In what concerns the structures supporting an artist or the companies or cultural institutions in general (museums, galleries, cultural centres, performance halls), I am not at all uncomfortable with the idea of setting objectives (some common to all and some specific, decided by the funder and the cultural organization, according to its mission – see
post on the establishment of objectives in the funding agreements between british museums and the government). It seems legitimate to me that the decision to fund gives priority to those interested in pursuing those objectives. If we value the establishment of education departments or the establishment of a relationship with under-represented target-audiences, should priority be given to those who aim to follow that direction? If we value the elimination of physical barriers, so that disabled citizens may enjoy the cultural offer, wouldn´t it be legitimate to expect that publicly funded institutions provide access to them? Just to give two examples.

I believe that development can only be achieved with the establishment of concrete and measurable objectives, in the medium and long term. This is how we can manage to eliminate, little by little, the barriers of access to culture - mental, physical and financial. This is not about the value of culture, it is about access to it.

These and other issued will be discussed on the 6th of October in a debate that aims to provoke and is entitled Just what are the arts good for?”, organized by the Institute of Ideas in partnership with Culturgest.

Note on the 6th of October:
Being this a very relevant issue for the cultural sector, it is being discussed in various forums in many countries. Artsblog published today the post Proving what we know is true, that informs us of a study that is going to be undertaken by Theatre Bay Area with the objective to create a service that will allow them to quantify the intrinsic impact of their work. More information on this here.

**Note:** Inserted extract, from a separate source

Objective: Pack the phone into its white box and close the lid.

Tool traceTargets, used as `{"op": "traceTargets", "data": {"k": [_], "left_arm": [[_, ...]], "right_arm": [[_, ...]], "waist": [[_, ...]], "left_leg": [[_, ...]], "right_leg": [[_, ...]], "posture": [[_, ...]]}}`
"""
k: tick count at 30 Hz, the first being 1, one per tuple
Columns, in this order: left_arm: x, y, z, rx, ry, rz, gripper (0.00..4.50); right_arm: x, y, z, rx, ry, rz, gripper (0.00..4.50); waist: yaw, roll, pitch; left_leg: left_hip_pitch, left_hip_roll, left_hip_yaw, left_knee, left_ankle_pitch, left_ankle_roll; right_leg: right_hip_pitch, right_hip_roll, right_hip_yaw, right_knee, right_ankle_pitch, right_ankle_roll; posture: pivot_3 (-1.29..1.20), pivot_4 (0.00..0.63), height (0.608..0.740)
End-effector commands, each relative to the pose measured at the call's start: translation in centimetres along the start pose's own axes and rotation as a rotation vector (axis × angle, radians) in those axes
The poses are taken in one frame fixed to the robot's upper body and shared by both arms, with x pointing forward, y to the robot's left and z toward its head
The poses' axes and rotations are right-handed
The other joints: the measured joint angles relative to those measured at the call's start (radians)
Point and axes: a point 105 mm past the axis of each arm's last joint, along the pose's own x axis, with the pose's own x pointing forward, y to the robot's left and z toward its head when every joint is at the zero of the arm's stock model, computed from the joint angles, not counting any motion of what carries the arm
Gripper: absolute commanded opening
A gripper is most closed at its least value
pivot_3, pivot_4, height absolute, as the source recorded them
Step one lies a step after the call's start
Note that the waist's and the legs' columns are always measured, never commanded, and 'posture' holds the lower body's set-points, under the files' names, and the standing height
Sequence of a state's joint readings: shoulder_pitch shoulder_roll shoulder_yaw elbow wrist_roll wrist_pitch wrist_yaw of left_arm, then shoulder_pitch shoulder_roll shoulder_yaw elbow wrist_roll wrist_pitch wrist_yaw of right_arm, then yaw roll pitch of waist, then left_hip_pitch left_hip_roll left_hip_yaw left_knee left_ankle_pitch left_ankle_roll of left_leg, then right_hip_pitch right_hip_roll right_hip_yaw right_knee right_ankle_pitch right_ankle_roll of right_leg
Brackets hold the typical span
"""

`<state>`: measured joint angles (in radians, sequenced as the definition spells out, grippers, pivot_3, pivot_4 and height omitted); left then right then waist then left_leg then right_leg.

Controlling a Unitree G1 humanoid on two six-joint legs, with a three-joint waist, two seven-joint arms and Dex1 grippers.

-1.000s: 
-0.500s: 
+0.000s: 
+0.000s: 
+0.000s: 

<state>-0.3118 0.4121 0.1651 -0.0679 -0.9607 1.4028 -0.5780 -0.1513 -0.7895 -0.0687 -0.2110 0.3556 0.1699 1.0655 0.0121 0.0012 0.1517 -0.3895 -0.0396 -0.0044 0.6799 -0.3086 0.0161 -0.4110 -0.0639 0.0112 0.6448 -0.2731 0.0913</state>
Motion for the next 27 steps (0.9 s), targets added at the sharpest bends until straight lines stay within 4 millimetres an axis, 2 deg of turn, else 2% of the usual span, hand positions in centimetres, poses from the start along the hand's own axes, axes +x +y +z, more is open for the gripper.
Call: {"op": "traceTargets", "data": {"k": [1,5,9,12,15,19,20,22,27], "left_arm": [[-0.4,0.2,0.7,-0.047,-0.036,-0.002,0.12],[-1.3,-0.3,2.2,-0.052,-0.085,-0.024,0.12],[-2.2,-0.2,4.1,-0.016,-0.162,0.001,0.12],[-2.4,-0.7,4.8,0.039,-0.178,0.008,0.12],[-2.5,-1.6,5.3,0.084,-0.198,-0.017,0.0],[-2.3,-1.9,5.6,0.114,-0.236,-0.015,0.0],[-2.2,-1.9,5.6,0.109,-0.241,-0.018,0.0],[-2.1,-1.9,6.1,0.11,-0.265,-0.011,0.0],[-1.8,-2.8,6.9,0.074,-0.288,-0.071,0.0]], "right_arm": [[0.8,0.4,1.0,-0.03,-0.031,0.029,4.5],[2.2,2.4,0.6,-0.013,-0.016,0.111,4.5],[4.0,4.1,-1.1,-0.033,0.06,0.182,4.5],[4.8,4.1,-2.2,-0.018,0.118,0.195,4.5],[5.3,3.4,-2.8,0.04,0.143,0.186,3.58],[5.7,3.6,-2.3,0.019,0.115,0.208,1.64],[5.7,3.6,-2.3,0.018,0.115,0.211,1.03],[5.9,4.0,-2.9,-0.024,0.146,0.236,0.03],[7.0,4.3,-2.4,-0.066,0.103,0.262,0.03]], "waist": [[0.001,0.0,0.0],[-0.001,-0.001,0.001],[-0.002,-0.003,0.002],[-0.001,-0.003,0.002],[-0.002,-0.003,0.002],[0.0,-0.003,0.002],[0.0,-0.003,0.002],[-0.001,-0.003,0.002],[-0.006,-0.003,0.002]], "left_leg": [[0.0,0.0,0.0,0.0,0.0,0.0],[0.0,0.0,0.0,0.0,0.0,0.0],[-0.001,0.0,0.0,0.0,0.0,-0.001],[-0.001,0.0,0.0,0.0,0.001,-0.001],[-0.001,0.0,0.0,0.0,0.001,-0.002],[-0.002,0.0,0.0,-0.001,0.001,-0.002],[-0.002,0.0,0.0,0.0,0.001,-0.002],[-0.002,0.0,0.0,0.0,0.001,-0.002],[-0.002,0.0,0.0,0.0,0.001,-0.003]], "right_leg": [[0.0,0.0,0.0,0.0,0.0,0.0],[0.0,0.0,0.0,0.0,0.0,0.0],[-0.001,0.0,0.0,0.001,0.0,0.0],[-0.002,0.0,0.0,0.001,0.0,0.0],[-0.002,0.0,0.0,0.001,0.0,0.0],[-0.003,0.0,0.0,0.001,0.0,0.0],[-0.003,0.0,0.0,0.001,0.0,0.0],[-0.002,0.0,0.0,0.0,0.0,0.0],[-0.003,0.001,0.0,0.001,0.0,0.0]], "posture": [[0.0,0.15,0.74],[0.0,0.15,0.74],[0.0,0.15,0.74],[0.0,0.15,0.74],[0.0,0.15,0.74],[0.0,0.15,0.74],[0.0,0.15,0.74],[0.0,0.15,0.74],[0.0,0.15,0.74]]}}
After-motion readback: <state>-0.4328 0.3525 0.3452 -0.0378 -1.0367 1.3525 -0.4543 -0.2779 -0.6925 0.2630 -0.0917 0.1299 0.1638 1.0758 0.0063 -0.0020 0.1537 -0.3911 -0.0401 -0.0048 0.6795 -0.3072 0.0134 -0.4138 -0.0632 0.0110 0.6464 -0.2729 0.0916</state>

Finally, it´s worth reading an article by Nicholas Serota, director of the Tate and one of the most influential people in the british cultural sector, published in the Guardian on the 5th of October and entitled A blitzkrieg on the arts. Here´s an excerpt that I consider fundamental should we really wish to change the terms of the debate: "With the ruthlessness of a blitzkrieg the coalition is threatening the stability of an entire system for cultural provision that has been built up by successive Conservative and Labour governments: a mixed economy of public and private support that has made Britain a civilised place to live, where all have an opportunity to enjoy the arts or celebrate our heritage, and have been doing so in increasing numbers."